* The problem: Restate the listing below word for word, omitting any images.

* Input data:
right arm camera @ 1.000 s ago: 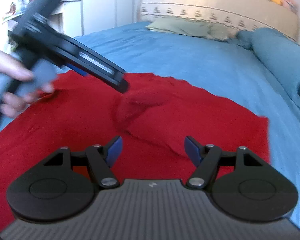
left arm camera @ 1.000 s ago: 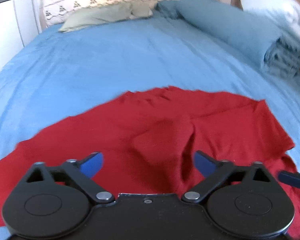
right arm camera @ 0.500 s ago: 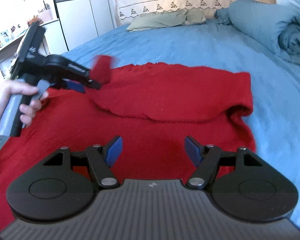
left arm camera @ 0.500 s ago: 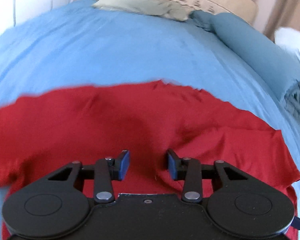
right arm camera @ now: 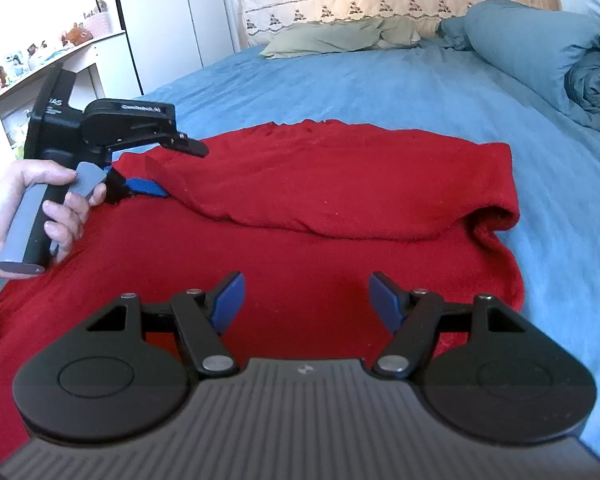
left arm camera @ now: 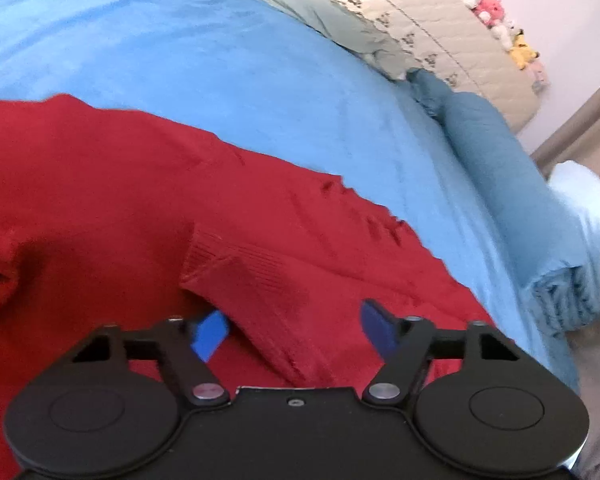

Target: Fold small clothes

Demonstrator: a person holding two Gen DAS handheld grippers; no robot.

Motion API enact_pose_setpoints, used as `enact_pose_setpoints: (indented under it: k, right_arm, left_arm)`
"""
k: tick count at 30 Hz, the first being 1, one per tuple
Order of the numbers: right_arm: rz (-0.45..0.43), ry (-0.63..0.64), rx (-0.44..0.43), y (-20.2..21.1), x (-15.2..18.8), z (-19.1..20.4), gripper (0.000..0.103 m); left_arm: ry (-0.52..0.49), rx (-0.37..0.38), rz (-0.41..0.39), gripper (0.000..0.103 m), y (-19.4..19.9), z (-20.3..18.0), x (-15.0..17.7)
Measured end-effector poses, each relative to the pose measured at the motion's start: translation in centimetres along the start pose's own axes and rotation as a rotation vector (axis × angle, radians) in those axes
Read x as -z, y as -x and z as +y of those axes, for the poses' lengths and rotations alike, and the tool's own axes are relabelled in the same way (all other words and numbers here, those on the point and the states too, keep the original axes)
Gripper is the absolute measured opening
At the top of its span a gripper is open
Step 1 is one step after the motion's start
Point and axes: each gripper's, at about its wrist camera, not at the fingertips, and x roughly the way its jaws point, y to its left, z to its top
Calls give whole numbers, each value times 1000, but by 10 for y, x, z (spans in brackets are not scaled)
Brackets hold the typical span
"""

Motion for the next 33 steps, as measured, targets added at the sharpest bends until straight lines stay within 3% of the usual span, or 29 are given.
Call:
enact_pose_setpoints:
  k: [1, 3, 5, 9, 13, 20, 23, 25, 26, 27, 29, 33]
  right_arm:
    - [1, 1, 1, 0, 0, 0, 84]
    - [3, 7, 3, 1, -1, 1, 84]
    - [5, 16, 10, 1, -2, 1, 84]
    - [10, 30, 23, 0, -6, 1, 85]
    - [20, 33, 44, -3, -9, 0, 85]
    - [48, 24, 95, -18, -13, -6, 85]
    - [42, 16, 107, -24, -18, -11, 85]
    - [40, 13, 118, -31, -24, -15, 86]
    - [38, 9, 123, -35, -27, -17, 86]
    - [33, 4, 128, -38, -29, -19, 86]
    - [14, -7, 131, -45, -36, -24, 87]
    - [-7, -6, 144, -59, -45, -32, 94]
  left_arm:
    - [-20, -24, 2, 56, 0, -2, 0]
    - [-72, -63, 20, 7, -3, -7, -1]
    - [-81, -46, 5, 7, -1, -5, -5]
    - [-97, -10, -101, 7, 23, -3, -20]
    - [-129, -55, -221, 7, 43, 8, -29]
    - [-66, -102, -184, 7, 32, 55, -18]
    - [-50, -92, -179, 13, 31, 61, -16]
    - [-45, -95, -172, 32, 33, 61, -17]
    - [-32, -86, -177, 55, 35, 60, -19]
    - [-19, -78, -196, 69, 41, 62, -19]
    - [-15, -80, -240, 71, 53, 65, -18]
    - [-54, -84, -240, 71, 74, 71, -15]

* Exercise result:
right arm camera @ 1.000 s ago: 
left arm camera @ 1.000 s ago: 
right arm camera @ 0.500 s ago: 
left arm camera @ 0.500 s ago: 
right arm camera @ now: 
left arm camera @ now: 

Target: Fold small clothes

Demonstrator: a person holding two Gen DAS handheld grippers; no robot.

Motion API enact_pose_setpoints, used as `enact_pose_setpoints: (indented under it: k, right_arm, left_arm)`
"""
k: tick count at 30 Hz, the first being 1, one per tuple
Order of the numbers: right_arm: rz (-0.45..0.43), ry (-0.63..0.64), rx (-0.44..0.43), y (-20.2..21.1), x (-15.2..18.8), z (-19.1..20.4), gripper (0.000..0.103 m); left_arm: ry (-0.52..0.49), rx (-0.37..0.38), rz (-0.41..0.39), gripper (0.000..0.103 m), y (-19.4..19.9), z (-20.3..18.0), x (-15.0..17.7)
Measured end-effector poses, each relative to the pose measured at the motion's start: translation in centimetres along the start pose's own axes and rotation as a rotation vector (axis × angle, radians) in those axes
Read x as -z, y as -x and z as +y of those axes, for the poses' lengths and rotations alike, and the tool's own axes are relabelled in the same way (all other words and numbers here, those on the point and the states too, keep the original axes)
Gripper is the absolute measured opening
At the top of its span a gripper is open
Step 1 is one step after the motion's start
Point and axes: each gripper's, at about its wrist camera, not at the fingertips, and x roughly the way its jaws point, y to its left, z to its top
Calls give whole numbers, each value times 1000, but by 10 for y, x, z (spans in brackets are not scaled)
Brackets hold the typical span
"""

Motion for the next 33 steps, as measured, targets added at the sharpest bends until straight lines stay within 3% of the usual span, or 29 are given.
Call:
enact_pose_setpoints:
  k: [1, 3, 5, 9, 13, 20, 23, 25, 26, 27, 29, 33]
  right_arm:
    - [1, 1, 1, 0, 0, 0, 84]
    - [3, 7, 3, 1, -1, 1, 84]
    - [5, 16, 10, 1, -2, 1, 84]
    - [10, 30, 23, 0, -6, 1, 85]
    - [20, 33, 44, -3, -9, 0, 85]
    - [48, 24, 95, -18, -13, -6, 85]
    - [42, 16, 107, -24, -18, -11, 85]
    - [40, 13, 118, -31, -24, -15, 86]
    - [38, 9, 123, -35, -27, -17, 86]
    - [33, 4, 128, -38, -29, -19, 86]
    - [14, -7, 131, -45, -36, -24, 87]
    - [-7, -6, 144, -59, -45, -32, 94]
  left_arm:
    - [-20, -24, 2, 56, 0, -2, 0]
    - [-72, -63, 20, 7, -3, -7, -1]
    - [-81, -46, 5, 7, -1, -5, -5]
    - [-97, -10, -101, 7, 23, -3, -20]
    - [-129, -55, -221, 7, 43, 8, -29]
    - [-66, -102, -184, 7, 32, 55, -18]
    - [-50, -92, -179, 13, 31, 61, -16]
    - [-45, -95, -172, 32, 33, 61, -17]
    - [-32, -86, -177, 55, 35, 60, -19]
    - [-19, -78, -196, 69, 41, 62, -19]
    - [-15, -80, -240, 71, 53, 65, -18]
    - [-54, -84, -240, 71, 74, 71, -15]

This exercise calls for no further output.